In 2003, she designed the logo for the Houston Rockets.

== Film career ==
In 1985, director Paul Schrader chose Ishioka to be the production designer for his 1985 film Mishima: A Life in Four Chapters. Her work went on to win her a special award for artistic contribution at the Cannes Film Festival that year. Ishioka's work with Francis Ford Coppola on the poster for the Japanese release of Apocalypse Now led to their later collaboration in Coppola's Dracula, which earned Ishioka an Academy Award for Best Costume Design. Ishioka also worked on four of Tarsem Singh's films, beginning with the Jennifer Lopez-starrer The Cell in 2000, and including The Fall, Immortals, and Mirror Mirror.

Ishioka also designed costumes for theater and the circus. In 1999, she designed costumes for Richard Wagner's Der Ring des Nibelungen at the Dutch Opera. She designed costumes for Cirque du Soleil: Varekai, which premiered in 2002, as well as for Julie Taymor's Broadway musical Spider-Man: Turn Off the Dark, which premiered in 2011. She also directed the music video for Björk's "Cocoon" in 2002 and designed costumes for the "Hurricane" tour of singer Grace Jones in 2009.

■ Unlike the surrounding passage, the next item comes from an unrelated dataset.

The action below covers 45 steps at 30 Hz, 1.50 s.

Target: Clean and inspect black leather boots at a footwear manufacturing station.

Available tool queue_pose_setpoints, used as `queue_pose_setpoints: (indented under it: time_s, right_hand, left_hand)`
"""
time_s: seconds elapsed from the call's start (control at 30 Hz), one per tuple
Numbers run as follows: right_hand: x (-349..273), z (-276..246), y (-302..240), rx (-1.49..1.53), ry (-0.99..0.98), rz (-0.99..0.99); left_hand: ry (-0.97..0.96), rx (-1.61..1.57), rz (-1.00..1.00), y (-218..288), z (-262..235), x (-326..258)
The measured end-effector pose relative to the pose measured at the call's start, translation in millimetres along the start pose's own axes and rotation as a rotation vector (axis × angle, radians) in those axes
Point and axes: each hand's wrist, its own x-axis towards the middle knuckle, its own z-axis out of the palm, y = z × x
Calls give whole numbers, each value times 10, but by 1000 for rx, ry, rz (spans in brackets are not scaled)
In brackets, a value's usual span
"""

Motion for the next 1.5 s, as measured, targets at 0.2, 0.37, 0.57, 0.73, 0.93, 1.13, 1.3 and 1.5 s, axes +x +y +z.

Ishioka's work is included in the permanent collection of museums throughout the world, including the Museum of Modern Art in New York.

==Filmography==

| Year | Title | Director | Credited as |  | Notes |
| Costume Designer | Production Designer |
| 1985 | Mishima: A Life in Four Chapters | Paul Schrader | No | Yes | Also uncredited costume designer |
| 1991 | Closet Land | Radha Bharadwaj | Yes | Yes |  |
| 1992 | Bram Stoker's Dracula | Francis Ford Coppola | Yes | No |  |
| 2000 | The Cell | Tarsem Singh | Yes | No | with April Napier |
| 2006 | The Fall | Yes | No |  |
| 2007 | Theresa: The Body of Christ | Ray Loriga | Yes | No |  |
| 2011 | Immortals | Tarsem Singh | Yes | No |  |
| 2012 | Mirror Mirror | Yes | No | Posthumous release |

==Awards and nominations==

| Association | Year | Category | Work | Result | Ref. |
| Academy Awards | 1993 | Best Costume Design | Bram Stoker's Dracula | Won |  |
| 2013 | Mirror Mirror | Nominated |  |
| British Academy Film Awards | 1994 | Best Costume Design | Bram Stoker's Dracula | Nominated |  |
| Costume Designers Guild Awards | 2013 | Excellence in Fantasy Film | Mirror Mirror | Won |  |
| Drama Desk Awards | 1988 | Outstanding Costume Design | M. Butterfly | Nominated |  |
| Outstanding Set Design | Nominated |
| 2012 | Outstanding Costume Design | Spider-Man: Turn Off the Dark | Nominated |  |
| Grammy Awards | 1987 | Best Recording Package | Tutu | Won |  |
| Outer Critics Circle Award | 2012 | Outstanding Costume Design | Spider-Man: Turn Off the Dark | Won |  |
| Phoenix Film Critics Society Awards | 2001 | Best Costume Design | The Cell | Nominated |  |
| Saturn Awards | 1993 | Best Costume Design | Bram Stoker's Dracula | Won |  |
| 2001 | The Cell | Nominated |  |
| Tony Awards | 1988 | Best Costume Design | M. Butterfly | Nominated |  |
| Best Scenic Design | Nominated |
| 2012 | Best Costume Design of a Musical | Spider-Man: Turn Off the Dark | Nominated |  |

=== Other recognition ===
- Ishioka was inducted into the Art Directors Club Hall of Fame in 1992.
- Ishioka was honored with a special Google Doodle on July 12, 2017, which would have been her 79th birthday.

==Books==
The 1990 book Eiko by Eiko collects her work in art direction and graphic design. A second book, Eiko on Stage, followed in 2000.

== Death==
Ishioka died of pancreatic cancer in Tokyo on January 21, 2012. She married her companion Nicholas Soultanakis in hospital a few months before her death.

==Legacy==
Her archive has been given to UCLA Library Special Collections.